This short film, directed by Chandan Roy Sanyal, manages to avoid the jingoism that usually defines Independence Day tributes.

A few days before India's 69th Independence Day, actor-filmmaker Chandan Roy Sanyal has come out with a short film that pays tribute to the sacrifices that were made.

Titled Azaad, it stars Sanyal himself as the eponymous, archetypal foreign-returned son of the soil, travelling through Rajasthan with his American-accented girlfriend Akira (Merenla Imsong). In the midst of a conversation with their driver Toba Nek Singh, Azaad starts having a panic attack and gets flashbacks to the stories his freedom fighter grandfather, Aga Khan (Adil Hussain), had told him.

In black-and-white sequences set in 1942, at the height of the Quit India movement, we're told the story of the day Aga and his friends Binoy (Noel Manasseh), Dinesh (Amol Parasher), and Badal (Sudeep Modak) went about the dangerous task of delivering a loaded pistol to fellow revolutionaries across the border, all while trying to avoid armed sepoys working for the British Raj.

What Azaad lacks in subtlety (which is not as much as the average Indian short film, mercifully), it makes up for in execution, particularly a nicely shot sequence in what appears to be the Chand Baori stepwell near Jaipur.

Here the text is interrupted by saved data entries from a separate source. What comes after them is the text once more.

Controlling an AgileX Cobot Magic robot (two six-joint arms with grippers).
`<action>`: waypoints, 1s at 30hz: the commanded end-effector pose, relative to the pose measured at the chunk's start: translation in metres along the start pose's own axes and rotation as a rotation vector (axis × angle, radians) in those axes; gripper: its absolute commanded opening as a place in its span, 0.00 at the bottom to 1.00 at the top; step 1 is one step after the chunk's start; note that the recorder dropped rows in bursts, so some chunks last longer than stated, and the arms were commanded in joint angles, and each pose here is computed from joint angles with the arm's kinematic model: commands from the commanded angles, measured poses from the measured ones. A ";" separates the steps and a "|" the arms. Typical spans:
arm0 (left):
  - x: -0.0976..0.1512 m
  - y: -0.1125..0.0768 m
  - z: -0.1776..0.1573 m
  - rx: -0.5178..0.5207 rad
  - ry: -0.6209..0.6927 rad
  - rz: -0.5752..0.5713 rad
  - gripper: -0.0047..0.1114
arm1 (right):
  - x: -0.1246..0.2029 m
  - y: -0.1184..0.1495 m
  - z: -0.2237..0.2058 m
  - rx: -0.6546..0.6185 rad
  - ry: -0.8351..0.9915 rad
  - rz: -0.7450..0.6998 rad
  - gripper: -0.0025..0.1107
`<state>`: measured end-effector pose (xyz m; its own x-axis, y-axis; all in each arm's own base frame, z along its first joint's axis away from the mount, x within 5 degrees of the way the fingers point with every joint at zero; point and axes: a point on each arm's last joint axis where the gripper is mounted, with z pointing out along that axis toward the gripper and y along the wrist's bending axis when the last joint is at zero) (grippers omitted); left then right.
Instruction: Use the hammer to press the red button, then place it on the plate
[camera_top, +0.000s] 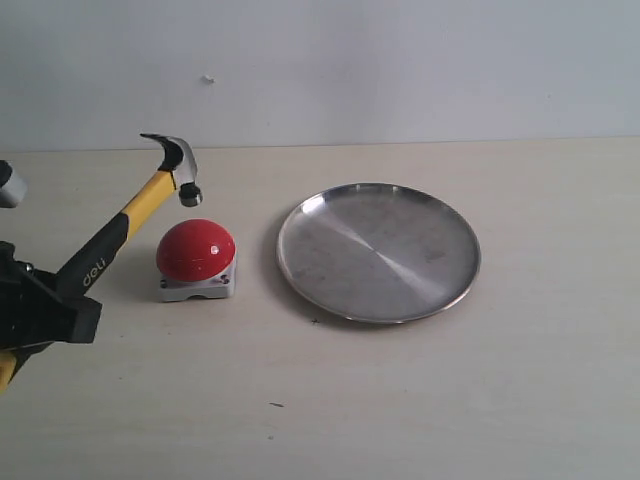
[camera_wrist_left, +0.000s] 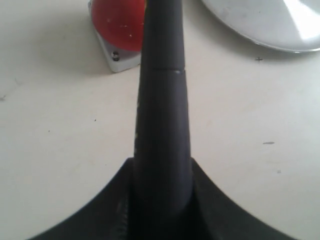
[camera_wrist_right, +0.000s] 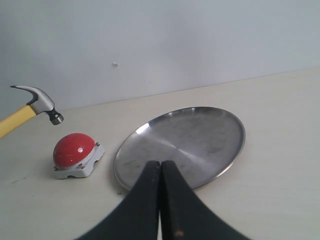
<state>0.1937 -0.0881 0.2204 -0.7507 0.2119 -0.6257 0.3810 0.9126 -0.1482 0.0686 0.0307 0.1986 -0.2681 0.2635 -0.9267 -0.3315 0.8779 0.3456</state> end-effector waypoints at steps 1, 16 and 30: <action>-0.017 -0.003 -0.007 0.016 -0.067 0.021 0.04 | 0.001 -0.001 0.000 0.004 -0.007 -0.010 0.02; -0.013 0.000 -0.003 -0.009 -0.113 -0.022 0.04 | 0.001 -0.001 0.000 0.004 -0.007 -0.010 0.02; -0.024 -0.002 -0.011 -0.003 -0.162 -0.016 0.04 | 0.001 -0.001 0.000 0.004 -0.007 -0.010 0.02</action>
<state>0.1958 -0.0899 0.2216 -0.7470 0.2030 -0.6330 0.3829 0.9098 -0.1601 0.0686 0.0307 0.1986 -0.2681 0.2635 -0.9267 -0.3315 0.8779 0.3456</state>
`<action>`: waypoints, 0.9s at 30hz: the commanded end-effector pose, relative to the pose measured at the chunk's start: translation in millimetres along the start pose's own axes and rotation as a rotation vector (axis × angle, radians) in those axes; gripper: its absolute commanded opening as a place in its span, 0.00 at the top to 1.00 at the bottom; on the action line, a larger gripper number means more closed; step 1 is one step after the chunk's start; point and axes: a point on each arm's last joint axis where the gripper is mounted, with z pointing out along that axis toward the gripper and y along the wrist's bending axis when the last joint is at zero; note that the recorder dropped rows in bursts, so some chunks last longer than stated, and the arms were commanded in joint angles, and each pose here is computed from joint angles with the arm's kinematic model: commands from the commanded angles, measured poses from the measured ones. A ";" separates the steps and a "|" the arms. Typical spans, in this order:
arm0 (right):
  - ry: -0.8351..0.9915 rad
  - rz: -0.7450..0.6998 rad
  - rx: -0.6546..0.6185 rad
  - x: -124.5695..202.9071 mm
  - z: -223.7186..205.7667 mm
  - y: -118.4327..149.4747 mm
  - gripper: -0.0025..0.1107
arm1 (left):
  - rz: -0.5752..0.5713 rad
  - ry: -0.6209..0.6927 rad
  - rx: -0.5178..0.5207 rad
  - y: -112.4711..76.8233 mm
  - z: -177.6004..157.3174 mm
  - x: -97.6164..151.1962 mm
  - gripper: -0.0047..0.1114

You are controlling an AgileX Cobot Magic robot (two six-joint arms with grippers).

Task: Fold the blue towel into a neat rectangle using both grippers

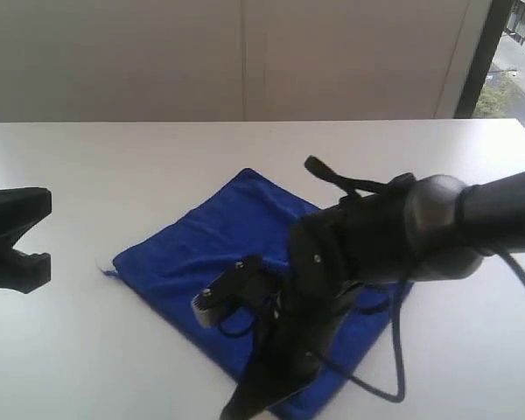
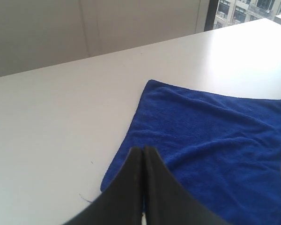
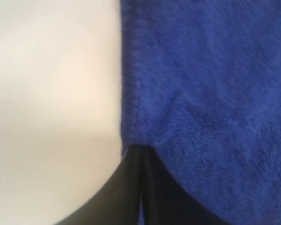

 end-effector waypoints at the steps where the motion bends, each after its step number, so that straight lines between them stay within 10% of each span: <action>1: -0.074 -0.073 -0.024 -21.8 -10.2 30.8 0.98 | -0.017 0.016 0.020 -2.2 -1.5 2.8 0.96; 6: -0.177 -0.139 0.053 -40.7 -44.7 27.1 0.98 | -0.017 0.031 0.033 -3.4 -1.6 4.2 0.96; 14: -0.044 -0.006 0.506 -19.8 -79.5 -53.5 0.98 | -0.017 0.064 0.061 -5.9 -1.8 7.1 0.96; 27: 0.147 0.024 0.463 17.9 -23.9 -74.6 0.98 | -0.017 0.069 0.065 -6.3 -1.9 7.6 0.96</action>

Effectively, it reminds us that India's independence from colonial rule was gained at the cost of tremendous bloodshed and a loss of innocence. Commendably, Sanyal opts to depict British oppression only through sound design and shadow-play, avoiding the temptation to give the story a recognisable villain (and thereby also succeeding in not being needlessly xenophobic, unlike this horrendous short from last year).

Watch Azaad above.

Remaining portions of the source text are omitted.